Write out word for word each line from the top of the material through the line that has "Where can the grey". Pictures do not go in.

**Data in this exercise:**

======

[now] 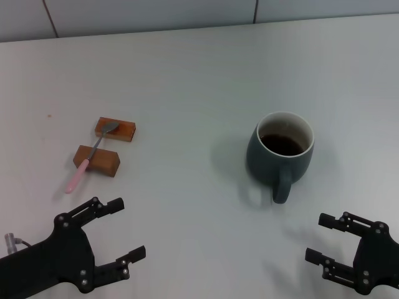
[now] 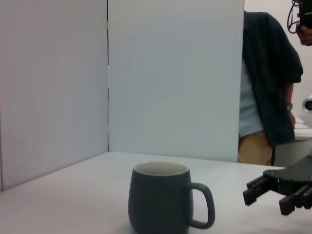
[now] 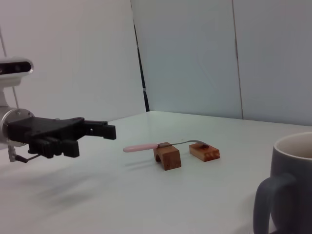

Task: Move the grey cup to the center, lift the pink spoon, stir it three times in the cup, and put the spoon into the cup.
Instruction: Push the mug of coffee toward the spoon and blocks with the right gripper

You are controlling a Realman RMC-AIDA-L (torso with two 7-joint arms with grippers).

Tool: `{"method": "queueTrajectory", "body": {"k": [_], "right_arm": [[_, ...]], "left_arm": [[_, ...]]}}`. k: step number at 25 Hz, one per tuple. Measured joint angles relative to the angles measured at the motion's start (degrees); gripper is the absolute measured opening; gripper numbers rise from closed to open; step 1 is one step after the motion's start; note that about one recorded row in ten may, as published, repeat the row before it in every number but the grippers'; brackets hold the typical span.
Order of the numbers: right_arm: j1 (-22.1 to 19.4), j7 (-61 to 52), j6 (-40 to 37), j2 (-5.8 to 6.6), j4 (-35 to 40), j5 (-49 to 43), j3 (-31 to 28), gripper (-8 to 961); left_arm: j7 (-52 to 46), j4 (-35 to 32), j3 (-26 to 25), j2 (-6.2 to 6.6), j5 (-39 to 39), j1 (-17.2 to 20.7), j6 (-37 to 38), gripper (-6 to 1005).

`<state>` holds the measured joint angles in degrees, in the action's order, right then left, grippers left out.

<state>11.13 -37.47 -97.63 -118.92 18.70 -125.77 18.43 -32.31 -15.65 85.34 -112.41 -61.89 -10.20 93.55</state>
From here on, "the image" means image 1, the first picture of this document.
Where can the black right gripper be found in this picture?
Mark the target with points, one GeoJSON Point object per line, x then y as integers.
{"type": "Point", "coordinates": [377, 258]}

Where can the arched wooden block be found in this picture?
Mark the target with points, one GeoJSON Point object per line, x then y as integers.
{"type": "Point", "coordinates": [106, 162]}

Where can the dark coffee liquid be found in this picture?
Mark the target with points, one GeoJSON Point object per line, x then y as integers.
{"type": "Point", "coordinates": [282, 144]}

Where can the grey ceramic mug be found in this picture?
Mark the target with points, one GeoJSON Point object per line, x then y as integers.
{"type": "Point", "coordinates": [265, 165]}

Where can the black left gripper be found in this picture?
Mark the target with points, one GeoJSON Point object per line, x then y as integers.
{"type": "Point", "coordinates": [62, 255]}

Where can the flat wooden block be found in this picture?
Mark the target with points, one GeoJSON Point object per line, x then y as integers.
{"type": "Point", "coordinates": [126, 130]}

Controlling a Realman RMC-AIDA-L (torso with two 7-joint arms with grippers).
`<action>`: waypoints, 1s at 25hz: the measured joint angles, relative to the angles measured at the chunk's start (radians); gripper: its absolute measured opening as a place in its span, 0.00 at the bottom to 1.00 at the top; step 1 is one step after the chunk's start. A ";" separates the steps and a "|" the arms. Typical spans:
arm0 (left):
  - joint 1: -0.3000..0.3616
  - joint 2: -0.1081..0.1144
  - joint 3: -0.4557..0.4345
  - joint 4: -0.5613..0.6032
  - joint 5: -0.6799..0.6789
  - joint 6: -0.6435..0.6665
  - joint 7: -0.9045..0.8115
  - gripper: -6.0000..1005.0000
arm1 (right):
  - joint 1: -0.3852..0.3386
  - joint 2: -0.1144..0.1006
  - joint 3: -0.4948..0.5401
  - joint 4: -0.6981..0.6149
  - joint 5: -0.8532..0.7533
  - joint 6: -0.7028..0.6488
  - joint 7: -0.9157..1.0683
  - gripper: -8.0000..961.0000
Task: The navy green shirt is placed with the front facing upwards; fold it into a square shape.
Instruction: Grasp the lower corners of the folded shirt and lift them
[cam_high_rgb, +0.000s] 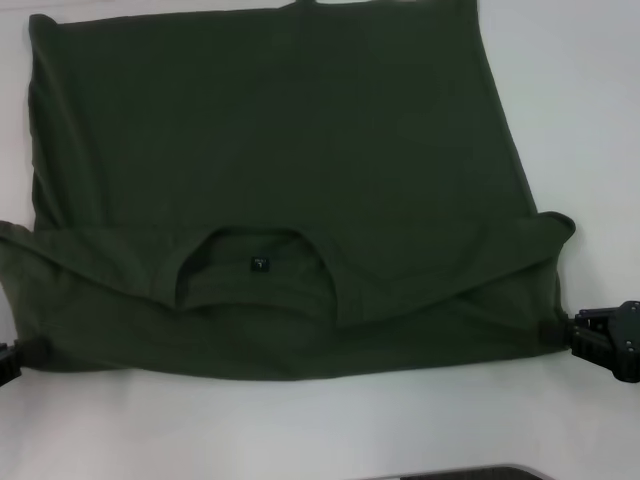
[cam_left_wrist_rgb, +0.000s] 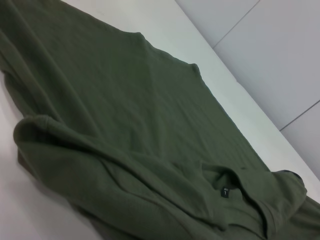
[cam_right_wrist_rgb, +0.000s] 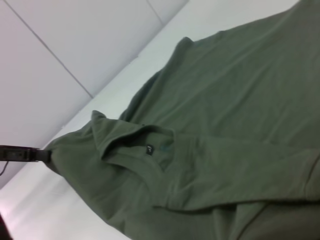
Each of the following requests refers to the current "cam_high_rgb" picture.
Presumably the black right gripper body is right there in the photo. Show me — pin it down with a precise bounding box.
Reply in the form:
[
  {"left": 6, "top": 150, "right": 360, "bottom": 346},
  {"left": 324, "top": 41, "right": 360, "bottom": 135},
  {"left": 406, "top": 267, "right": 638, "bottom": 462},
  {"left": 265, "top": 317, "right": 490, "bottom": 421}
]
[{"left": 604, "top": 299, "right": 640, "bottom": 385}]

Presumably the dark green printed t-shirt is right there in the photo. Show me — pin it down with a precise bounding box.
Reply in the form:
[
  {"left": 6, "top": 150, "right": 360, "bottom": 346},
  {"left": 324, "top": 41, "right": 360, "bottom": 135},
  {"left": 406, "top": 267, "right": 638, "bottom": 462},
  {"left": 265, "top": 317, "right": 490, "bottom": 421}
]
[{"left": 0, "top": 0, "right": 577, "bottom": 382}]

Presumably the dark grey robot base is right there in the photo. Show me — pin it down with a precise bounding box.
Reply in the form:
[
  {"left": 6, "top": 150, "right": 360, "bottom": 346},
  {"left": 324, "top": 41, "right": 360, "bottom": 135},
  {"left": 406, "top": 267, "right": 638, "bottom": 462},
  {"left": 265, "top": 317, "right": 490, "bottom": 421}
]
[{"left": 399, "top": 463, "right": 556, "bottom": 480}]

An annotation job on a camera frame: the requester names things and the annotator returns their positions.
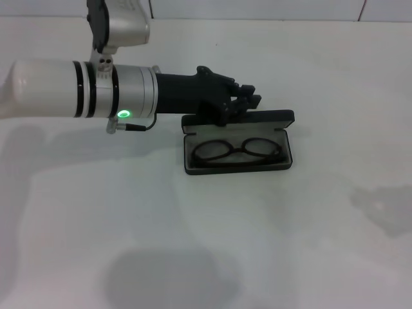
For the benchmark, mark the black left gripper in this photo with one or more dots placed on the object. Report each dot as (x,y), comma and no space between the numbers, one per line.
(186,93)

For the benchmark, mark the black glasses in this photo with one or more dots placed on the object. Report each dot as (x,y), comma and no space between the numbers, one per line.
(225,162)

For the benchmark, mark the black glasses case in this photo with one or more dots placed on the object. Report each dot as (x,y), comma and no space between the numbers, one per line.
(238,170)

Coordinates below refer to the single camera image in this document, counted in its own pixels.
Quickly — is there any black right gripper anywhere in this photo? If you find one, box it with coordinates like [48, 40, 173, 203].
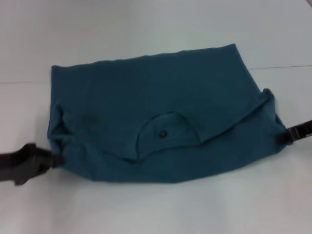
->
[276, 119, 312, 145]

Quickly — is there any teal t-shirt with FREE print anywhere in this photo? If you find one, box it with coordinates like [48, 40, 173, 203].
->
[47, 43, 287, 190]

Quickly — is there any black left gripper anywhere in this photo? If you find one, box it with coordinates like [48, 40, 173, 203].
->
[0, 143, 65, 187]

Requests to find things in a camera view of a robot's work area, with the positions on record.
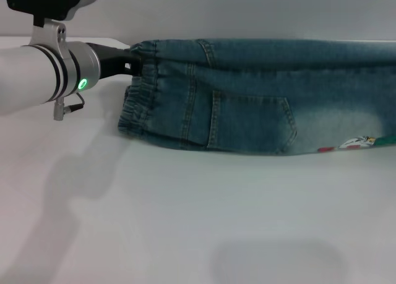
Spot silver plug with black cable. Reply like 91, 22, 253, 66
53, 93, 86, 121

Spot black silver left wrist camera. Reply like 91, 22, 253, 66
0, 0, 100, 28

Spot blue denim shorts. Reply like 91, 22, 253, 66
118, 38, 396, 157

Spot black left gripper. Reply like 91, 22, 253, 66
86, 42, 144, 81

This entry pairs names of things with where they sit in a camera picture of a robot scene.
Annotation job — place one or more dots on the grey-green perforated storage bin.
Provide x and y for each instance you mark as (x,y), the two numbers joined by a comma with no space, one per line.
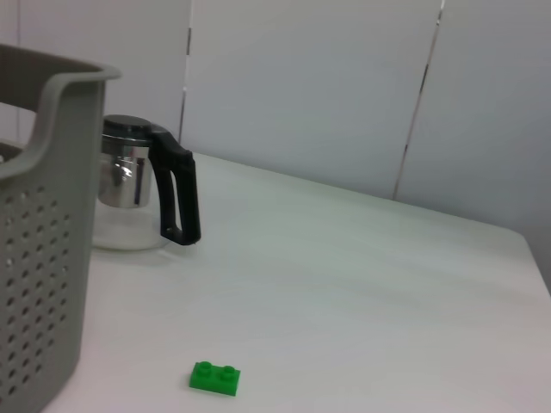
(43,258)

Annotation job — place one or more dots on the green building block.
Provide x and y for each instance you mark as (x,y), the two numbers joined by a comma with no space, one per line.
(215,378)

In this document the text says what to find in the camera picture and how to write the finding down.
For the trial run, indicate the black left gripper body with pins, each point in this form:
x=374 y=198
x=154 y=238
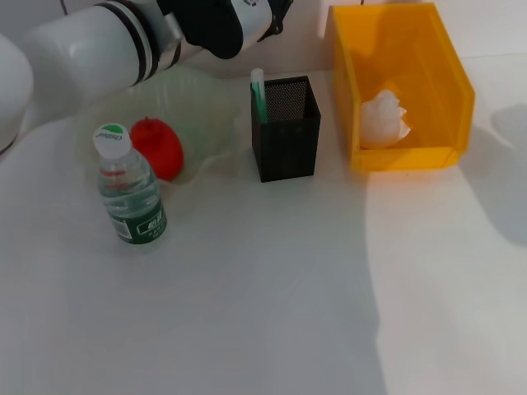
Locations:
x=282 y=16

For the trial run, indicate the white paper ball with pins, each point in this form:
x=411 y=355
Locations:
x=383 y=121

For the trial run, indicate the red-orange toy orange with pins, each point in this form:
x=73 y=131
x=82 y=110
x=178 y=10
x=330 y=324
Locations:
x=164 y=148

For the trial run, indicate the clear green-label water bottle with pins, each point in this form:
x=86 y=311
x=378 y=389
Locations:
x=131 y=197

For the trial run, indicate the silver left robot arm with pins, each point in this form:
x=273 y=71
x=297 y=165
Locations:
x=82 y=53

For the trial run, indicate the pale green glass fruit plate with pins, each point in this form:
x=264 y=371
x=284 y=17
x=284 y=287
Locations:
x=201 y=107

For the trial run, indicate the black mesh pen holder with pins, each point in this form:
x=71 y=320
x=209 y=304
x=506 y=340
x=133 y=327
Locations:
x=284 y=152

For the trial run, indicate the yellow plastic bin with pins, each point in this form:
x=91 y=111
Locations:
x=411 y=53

======

**Task result:**
[now] 
[now] 
[now] 

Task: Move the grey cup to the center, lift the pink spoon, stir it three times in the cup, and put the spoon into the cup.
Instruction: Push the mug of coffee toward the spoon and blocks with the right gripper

You are controlling a Realman RMC-AIDA-L (torso with two 7-joint arms with grippers).

Tool: `{"method": "queueTrajectory", "body": {"k": [_], "right_arm": [[_, ...]], "left_arm": [[_, ...]]}}`. k: step number at 25 Hz, one per tuple. Measured joint angles relative to the angles measured at the motion's start (degrees); gripper is the absolute measured opening; gripper numbers rise from closed to open; step 1 is one step after the motion's start; note that about one recorded row in ten may, as published, repeat the row before it in every number but the grippers'; brackets hold the typical span.
Order of the numbers: right_arm: j1 (-22.1 to 19.4), j7 (-61 to 52), j6 (-40 to 37), j2 (-5.8 to 6.6), j4 (-35 to 40), j5 (-49 to 43), j3 (-31 to 28), gripper (-8 to 961); left_arm: j7 (-52 to 46), j4 (-35 to 32), j3 (-26 to 25), j2 (-6.2 to 6.6), j5 (-39 to 39), j1 (-17.2 to 20.7), j6 (-37 to 38), gripper (-6 to 1005).

`<state>` holds the measured joint angles in degrees, in the action's order, right then left, grippers left out.

<state>11.13 -37.47 -97.63 -118.92 18.70 -125.77 18.43 -32.31 -15.65 85.34 -112.41 -61.89 -10.20 93.55</state>
From here on, "the image" means image 1, the first picture of this document.
Where can the black right gripper be found in this picture?
Mark the target with points, one GeoJSON Point object per line, x then y as integers.
{"type": "Point", "coordinates": [377, 258]}

Where can the arched wooden block be found in this picture?
Mark the target with points, one GeoJSON Point object per line, x then y as integers.
{"type": "Point", "coordinates": [106, 162]}

Where can the dark coffee liquid be found in this picture?
Mark the target with points, one GeoJSON Point object per line, x then y as integers.
{"type": "Point", "coordinates": [282, 144]}

Where can the grey ceramic mug be found in this picture?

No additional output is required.